▶ _Task instructions_: Print the data that follows, exactly and completely.

▶ _Record set_:
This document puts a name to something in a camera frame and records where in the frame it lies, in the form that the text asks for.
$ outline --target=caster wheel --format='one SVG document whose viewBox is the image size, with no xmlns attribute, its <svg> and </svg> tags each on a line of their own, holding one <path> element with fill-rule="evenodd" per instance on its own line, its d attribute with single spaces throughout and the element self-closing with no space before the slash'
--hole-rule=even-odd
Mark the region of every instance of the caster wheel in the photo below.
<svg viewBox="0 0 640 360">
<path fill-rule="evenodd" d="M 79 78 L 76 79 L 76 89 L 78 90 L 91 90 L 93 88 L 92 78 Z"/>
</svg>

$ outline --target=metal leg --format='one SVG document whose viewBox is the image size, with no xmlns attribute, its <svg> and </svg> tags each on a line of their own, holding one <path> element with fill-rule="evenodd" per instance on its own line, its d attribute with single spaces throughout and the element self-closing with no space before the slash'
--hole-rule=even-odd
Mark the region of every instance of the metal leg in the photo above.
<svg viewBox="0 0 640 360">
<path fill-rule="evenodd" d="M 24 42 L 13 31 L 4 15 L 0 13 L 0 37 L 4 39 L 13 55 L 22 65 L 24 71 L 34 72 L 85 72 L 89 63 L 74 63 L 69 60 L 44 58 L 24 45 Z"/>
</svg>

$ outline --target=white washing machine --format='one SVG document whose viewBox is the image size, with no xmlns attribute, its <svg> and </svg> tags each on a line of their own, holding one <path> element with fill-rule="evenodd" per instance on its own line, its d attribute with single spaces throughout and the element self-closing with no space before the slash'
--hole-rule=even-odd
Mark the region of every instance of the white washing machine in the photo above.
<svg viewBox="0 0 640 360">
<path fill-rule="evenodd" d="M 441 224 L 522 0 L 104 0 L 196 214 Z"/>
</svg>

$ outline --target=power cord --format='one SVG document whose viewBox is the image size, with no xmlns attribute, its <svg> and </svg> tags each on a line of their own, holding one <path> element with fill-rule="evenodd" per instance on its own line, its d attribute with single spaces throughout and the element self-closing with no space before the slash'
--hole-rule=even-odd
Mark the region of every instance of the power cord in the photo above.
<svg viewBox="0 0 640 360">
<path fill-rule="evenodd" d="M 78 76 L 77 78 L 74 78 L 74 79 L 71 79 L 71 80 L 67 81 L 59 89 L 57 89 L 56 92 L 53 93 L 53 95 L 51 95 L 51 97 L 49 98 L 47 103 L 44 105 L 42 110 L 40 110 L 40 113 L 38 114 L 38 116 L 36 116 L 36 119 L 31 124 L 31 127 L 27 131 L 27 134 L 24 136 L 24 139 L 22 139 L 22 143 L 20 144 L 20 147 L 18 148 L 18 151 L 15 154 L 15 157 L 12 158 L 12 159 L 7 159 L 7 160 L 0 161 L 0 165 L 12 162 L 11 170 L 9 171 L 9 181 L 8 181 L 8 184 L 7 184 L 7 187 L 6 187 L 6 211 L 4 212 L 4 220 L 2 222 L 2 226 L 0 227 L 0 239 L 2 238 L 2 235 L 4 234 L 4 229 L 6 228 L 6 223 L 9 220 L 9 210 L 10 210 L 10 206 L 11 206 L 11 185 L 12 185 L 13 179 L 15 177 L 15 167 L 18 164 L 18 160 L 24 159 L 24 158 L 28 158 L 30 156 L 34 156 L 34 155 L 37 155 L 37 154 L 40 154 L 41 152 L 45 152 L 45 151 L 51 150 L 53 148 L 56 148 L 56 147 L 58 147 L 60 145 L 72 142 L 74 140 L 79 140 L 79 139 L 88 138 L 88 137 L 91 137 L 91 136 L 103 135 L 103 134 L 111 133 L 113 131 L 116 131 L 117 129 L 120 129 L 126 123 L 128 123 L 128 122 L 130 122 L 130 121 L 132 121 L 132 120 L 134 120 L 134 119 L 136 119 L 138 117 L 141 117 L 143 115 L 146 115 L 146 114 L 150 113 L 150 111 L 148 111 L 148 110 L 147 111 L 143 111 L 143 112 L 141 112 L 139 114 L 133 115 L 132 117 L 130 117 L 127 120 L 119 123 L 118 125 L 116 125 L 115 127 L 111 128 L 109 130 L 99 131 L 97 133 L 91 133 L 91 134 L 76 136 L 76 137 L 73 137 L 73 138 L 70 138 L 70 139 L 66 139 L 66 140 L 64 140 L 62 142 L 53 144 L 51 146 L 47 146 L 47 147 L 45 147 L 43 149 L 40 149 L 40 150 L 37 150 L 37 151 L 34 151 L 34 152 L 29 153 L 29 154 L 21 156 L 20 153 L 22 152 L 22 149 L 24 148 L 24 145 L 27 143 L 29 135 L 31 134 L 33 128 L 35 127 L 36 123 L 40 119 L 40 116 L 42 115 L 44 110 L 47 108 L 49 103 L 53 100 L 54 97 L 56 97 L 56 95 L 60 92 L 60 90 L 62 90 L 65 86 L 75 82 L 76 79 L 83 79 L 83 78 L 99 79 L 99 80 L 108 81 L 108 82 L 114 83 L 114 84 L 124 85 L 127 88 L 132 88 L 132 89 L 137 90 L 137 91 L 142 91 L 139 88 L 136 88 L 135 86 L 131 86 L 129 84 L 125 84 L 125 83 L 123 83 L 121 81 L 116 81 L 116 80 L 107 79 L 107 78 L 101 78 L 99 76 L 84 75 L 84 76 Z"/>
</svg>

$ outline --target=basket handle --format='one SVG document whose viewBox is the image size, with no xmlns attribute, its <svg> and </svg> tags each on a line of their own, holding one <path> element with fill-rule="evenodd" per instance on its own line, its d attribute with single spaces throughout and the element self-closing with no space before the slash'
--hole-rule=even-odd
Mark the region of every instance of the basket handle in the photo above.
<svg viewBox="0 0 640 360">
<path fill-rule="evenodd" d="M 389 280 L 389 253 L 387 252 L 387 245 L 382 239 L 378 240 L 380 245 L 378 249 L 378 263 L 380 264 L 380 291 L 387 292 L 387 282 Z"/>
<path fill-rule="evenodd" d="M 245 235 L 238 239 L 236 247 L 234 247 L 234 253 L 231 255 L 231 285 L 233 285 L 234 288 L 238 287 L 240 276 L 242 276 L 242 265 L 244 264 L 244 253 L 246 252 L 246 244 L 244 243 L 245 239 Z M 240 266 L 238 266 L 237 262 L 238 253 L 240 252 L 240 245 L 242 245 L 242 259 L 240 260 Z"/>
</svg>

▶ _Output of the exercise_:
This document puts a name to something in a camera frame and records where in the frame it lies, in the form that the text asks for.
$ outline --target=caster wheel --format='one SVG document whose viewBox is the image size, with no xmlns attribute, its <svg> and </svg> tags each on a line of their own, holding one <path> element with fill-rule="evenodd" per instance on its own line, its d attribute with single spaces throughout and the element self-closing with no space before the slash'
--hole-rule=even-odd
Mark the region of every instance of the caster wheel in the photo below.
<svg viewBox="0 0 640 360">
<path fill-rule="evenodd" d="M 79 78 L 76 79 L 76 89 L 78 90 L 91 90 L 93 88 L 92 78 Z"/>
</svg>

$ outline --target=metal leg --format='one SVG document whose viewBox is the image size, with no xmlns attribute, its <svg> and </svg> tags each on a line of their own, holding one <path> element with fill-rule="evenodd" per instance on its own line, its d attribute with single spaces throughout and the element self-closing with no space before the slash'
--hole-rule=even-odd
Mark the region of every instance of the metal leg in the photo above.
<svg viewBox="0 0 640 360">
<path fill-rule="evenodd" d="M 24 42 L 13 31 L 4 15 L 0 13 L 0 37 L 4 39 L 13 55 L 22 65 L 24 71 L 34 72 L 85 72 L 89 63 L 74 63 L 69 60 L 44 58 L 24 45 Z"/>
</svg>

$ outline --target=white washing machine --format='one SVG document whose viewBox is the image size, with no xmlns attribute, its <svg> and </svg> tags each on a line of their own, holding one <path> element with fill-rule="evenodd" per instance on its own line, its d attribute with single spaces throughout and the element self-closing with no space before the slash'
--hole-rule=even-odd
Mark the region of every instance of the white washing machine in the photo above.
<svg viewBox="0 0 640 360">
<path fill-rule="evenodd" d="M 441 224 L 522 0 L 104 0 L 196 214 Z"/>
</svg>

$ outline --target=power cord --format='one SVG document whose viewBox is the image size, with no xmlns attribute, its <svg> and </svg> tags each on a line of their own, holding one <path> element with fill-rule="evenodd" per instance on its own line, its d attribute with single spaces throughout and the element self-closing with no space before the slash'
--hole-rule=even-odd
Mark the region of every instance of the power cord in the photo above.
<svg viewBox="0 0 640 360">
<path fill-rule="evenodd" d="M 78 76 L 77 78 L 74 78 L 74 79 L 71 79 L 71 80 L 67 81 L 59 89 L 57 89 L 56 92 L 53 93 L 53 95 L 51 95 L 51 97 L 49 98 L 47 103 L 44 105 L 42 110 L 40 110 L 40 113 L 38 114 L 38 116 L 36 116 L 36 119 L 31 124 L 31 127 L 27 131 L 27 134 L 24 136 L 24 139 L 22 139 L 22 143 L 20 144 L 20 147 L 18 148 L 18 151 L 15 154 L 15 157 L 12 158 L 12 159 L 7 159 L 7 160 L 0 161 L 0 165 L 12 162 L 11 170 L 9 171 L 9 181 L 8 181 L 8 184 L 7 184 L 7 187 L 6 187 L 6 211 L 4 212 L 4 220 L 2 222 L 2 226 L 0 227 L 0 239 L 2 238 L 2 235 L 4 234 L 4 229 L 6 228 L 6 223 L 9 220 L 9 210 L 10 210 L 10 206 L 11 206 L 11 185 L 12 185 L 13 179 L 15 177 L 15 167 L 18 164 L 18 160 L 24 159 L 24 158 L 28 158 L 30 156 L 34 156 L 34 155 L 37 155 L 37 154 L 40 154 L 41 152 L 45 152 L 45 151 L 51 150 L 53 148 L 56 148 L 56 147 L 58 147 L 60 145 L 72 142 L 74 140 L 79 140 L 79 139 L 88 138 L 88 137 L 91 137 L 91 136 L 103 135 L 103 134 L 111 133 L 113 131 L 116 131 L 117 129 L 120 129 L 126 123 L 128 123 L 128 122 L 130 122 L 130 121 L 132 121 L 132 120 L 134 120 L 134 119 L 136 119 L 138 117 L 141 117 L 143 115 L 146 115 L 146 114 L 150 113 L 150 111 L 148 111 L 148 110 L 147 111 L 143 111 L 143 112 L 141 112 L 139 114 L 133 115 L 132 117 L 130 117 L 127 120 L 119 123 L 118 125 L 116 125 L 115 127 L 111 128 L 109 130 L 99 131 L 97 133 L 91 133 L 91 134 L 76 136 L 76 137 L 73 137 L 73 138 L 70 138 L 70 139 L 66 139 L 66 140 L 64 140 L 62 142 L 53 144 L 51 146 L 47 146 L 47 147 L 45 147 L 43 149 L 40 149 L 40 150 L 37 150 L 37 151 L 34 151 L 34 152 L 29 153 L 29 154 L 21 156 L 20 153 L 22 152 L 22 149 L 24 148 L 24 145 L 27 143 L 29 135 L 31 134 L 33 128 L 35 127 L 36 123 L 40 119 L 40 116 L 42 115 L 44 110 L 47 108 L 49 103 L 53 100 L 54 97 L 56 97 L 56 95 L 60 92 L 60 90 L 62 90 L 65 86 L 75 82 L 76 79 L 83 79 L 83 78 L 99 79 L 99 80 L 108 81 L 108 82 L 114 83 L 114 84 L 124 85 L 127 88 L 132 88 L 132 89 L 137 90 L 137 91 L 142 91 L 139 88 L 136 88 L 135 86 L 131 86 L 129 84 L 125 84 L 125 83 L 123 83 L 121 81 L 116 81 L 116 80 L 107 79 L 107 78 L 101 78 L 99 76 L 84 75 L 84 76 Z"/>
</svg>

$ outline --target=basket handle --format='one SVG document whose viewBox is the image size, with no xmlns attribute, its <svg> and </svg> tags each on a line of their own, holding one <path> element with fill-rule="evenodd" per instance on its own line, its d attribute with single spaces throughout and the element self-closing with no space before the slash'
--hole-rule=even-odd
Mark the region of every instance of the basket handle in the photo above.
<svg viewBox="0 0 640 360">
<path fill-rule="evenodd" d="M 389 280 L 389 253 L 387 252 L 387 245 L 382 239 L 378 240 L 380 245 L 378 249 L 378 263 L 380 264 L 380 291 L 387 292 L 387 282 Z"/>
<path fill-rule="evenodd" d="M 245 235 L 238 239 L 236 247 L 234 247 L 234 253 L 231 255 L 231 285 L 233 285 L 234 288 L 238 287 L 240 276 L 242 276 L 242 265 L 244 264 L 244 253 L 246 252 L 246 244 L 244 243 L 245 239 Z M 240 266 L 238 266 L 237 262 L 238 253 L 240 252 L 240 245 L 242 245 L 242 259 L 240 260 Z"/>
</svg>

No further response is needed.